The Ukraine battle has additional amplified calls for for supply chain safety. The battle drove up costs of power, metals, chemical substances and essential gases that many chip-related suppliers wanted. It additionally elevated the sense of urgency.

For most main economies, chips are important for constructing every little thing from computer systems and information centres to home equipment and vehicles. They are central to the battle for supremacy in house, science, synthetic intelligence and EVs, and can be essential to the navy and defence tools of the future. Advanced chips are integral to an array of crucial nationwide safety capabilities “including sophisticated weapons systems such as the Javelin antitank missiles the US is supplying to Ukraine to defend itself against Putin’s invasion”, the US Department of Commerce identified in a current report.

Governments to date have promised to pour greater than $100bn into subsidising the constructing of native chip supply chains. As properly as the US CHIPS Act, the EU adopted the €45bn ($46bn) European Chips Act, Japan had budgeted ¥600bn and India arrange a $30bn funding programme for semiconductors and different tech sectors.

The big chip race

Major chipmakers from Intel, Micron and Texas Instruments in the US to TSMC and South Korea’s Samsung Electronics have individually introduced greater than $650bn in investments. These embody a number of outdoors their house bases. TSMC is constructing in the US and Japan, Intel plans to increase in Europe and south-east Asia, and Samsung has building plans in the US. According to SEMI’s estimate, some 91 new chip crops are set to go browsing worldwide from 2020 via 2024.

When the European Chips Act was enacted earlier this 12 months, European Commission president Ursula von der Leyen acknowledged that “no country — and even no continent — can be entirely self-sufficient”. The hope is that components of the supply chain that can not be introduced onshore will a minimum of run via pleasant nations.

“Europe will always work to keep global markets open and to keep them connected. This is in the world’s interest; it is in our own interest, too,” she mentioned. “Europe will build partnerships on chips with like-minded partners, for example the United States or for example Japan. It is about balanced interdependencies and it is about reliability.”
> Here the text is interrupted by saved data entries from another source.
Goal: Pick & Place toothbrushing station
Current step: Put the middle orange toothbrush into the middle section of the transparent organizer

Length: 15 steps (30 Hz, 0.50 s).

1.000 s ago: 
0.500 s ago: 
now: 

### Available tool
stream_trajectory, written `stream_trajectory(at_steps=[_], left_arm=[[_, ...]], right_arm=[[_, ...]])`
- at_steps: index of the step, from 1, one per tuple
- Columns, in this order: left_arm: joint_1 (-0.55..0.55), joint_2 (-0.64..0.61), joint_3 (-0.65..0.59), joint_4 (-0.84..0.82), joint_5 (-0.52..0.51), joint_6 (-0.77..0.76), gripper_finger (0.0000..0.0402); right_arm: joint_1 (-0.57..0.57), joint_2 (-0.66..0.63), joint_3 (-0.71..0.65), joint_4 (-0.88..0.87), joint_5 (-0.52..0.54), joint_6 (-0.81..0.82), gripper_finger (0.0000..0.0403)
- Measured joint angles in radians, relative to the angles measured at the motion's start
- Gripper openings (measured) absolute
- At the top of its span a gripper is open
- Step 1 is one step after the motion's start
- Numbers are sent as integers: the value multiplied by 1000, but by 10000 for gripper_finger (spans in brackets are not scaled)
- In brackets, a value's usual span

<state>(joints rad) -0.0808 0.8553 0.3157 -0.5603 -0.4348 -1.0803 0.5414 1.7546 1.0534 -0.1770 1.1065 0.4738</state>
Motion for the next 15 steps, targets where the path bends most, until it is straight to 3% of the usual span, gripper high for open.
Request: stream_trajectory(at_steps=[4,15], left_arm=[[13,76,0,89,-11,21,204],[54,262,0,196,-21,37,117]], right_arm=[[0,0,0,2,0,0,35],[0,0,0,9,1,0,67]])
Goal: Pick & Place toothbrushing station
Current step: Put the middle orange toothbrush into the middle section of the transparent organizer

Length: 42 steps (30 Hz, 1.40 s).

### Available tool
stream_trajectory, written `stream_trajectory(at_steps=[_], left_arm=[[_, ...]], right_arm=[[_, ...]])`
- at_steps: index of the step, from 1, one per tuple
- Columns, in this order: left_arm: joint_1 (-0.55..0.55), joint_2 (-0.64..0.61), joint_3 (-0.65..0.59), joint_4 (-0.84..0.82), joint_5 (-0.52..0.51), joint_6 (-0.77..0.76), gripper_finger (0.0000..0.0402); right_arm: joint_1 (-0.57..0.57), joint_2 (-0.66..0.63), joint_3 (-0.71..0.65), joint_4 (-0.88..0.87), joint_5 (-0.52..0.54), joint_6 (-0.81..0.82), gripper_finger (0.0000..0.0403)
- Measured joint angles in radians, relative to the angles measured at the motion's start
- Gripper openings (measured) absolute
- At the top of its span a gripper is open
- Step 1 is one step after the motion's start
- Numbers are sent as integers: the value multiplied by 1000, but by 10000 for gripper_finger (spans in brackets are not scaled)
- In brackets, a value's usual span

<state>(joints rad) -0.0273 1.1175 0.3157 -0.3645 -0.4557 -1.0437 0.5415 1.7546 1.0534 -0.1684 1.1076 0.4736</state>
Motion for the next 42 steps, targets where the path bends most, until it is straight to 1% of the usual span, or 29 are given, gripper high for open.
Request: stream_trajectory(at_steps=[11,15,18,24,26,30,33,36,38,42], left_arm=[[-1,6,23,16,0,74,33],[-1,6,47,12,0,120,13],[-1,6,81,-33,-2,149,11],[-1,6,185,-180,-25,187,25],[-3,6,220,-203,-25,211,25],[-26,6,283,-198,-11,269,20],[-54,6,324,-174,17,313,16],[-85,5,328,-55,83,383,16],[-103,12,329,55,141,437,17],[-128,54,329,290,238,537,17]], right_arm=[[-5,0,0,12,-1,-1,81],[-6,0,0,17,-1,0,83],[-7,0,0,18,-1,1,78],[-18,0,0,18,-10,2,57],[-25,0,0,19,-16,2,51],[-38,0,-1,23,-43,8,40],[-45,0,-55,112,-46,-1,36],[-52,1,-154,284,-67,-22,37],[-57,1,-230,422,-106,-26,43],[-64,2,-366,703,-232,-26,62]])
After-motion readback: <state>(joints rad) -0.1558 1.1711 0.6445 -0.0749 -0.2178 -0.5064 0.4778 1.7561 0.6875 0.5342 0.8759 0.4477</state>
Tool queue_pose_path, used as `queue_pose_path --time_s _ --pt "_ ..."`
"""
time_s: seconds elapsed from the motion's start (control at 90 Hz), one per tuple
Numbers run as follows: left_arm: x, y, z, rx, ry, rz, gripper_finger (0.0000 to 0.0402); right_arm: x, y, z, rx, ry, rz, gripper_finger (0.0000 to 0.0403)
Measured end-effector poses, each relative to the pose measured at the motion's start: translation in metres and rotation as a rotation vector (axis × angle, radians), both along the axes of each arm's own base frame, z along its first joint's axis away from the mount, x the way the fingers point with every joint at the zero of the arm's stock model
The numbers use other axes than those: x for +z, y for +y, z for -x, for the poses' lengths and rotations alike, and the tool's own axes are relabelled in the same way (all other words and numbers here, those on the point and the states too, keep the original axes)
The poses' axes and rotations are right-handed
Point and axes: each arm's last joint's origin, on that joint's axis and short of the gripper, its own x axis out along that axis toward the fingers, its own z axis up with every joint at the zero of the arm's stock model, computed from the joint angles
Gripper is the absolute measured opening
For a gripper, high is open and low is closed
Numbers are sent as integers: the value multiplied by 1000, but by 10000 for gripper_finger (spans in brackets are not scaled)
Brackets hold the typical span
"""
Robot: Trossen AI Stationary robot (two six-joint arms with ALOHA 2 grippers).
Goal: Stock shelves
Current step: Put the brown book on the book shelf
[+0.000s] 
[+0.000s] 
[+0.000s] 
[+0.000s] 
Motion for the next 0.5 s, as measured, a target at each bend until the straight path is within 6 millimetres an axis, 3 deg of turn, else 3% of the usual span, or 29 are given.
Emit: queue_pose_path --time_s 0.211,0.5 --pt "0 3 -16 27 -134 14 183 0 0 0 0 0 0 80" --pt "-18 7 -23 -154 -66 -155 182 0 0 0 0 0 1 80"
US Treasury secretary Janet Yellen has floated “friendshoring” as a compromise idea. “We cannot allow countries to use their market position in key raw materials, technologies, or products to have the power to disrupt our economy or exercise unwanted geopolitical leverage,” she mentioned in April. “Let’s build on and deepen economic integration and the efficiencies it brings, on terms that work better for American workers. And let’s do it with the countries we know we can count on.”

Major investments by top chipmakers

Russia’s fall from western favour demonstrates that alliances can shift over time and spats can emerge even between nations ostensibly dedicated to free trade.

Japan restricted the export of photoresists, an important chipmaking chemical dominated by Japanese suppliers, to South Korea throughout a Tokyo-Seoul trade battle in 2019.

An evaluation by BCG suggests there are a minimum of 50 chokepoints in the semiconductor supply chain throughout design instruments, manufacturing, packaging, supplies and tools. These factors are outlined as areas the place 65 per cent or extra of a specific merchandise is concentrated in a single nation or area.

The US dominates chip design instruments and a minimum of 23 kinds of important tools, it discovered. Japan is a pacesetter in the manufacturing and important formulation of crucial supplies that embody wafers in addition to photoresists. Europe is the chief in industrial gasoline.

The excessive ultraviolet (EUV) lithography machine solely constructed by ASML of the Netherlands gives a major instance of how tough it’s to swap a part in the chip supply chain. Sometimes it’s simply not possible to discover alternate options.

The EUV machine is indispensable in the manufacturing of cutting-edge chips of seven nm and beneath, serving to mission the difficult patterns of built-in circuits on a microscale. Production delays are hampering the capability to add new capability, lengthening the present chip crunch and setting again the introduction of extra cutting-edge chips.

Trainees at ASML Holding in Tainan, Taiwan
Trainees at ASML Holding in Tainan, Taiwan be taught to construct and function an EUV machine © Cheng Ting-Fang

ASML has prolonged the ready time for a number of fashions to two years due to constraints on important components together with optical mirrors and lenses, folks accustomed to the matter informed Nikkei. An organization spokesperson acknowledged some delays and mentioned constraints on the trade have been “very diverse and across multiple tier suppliers”.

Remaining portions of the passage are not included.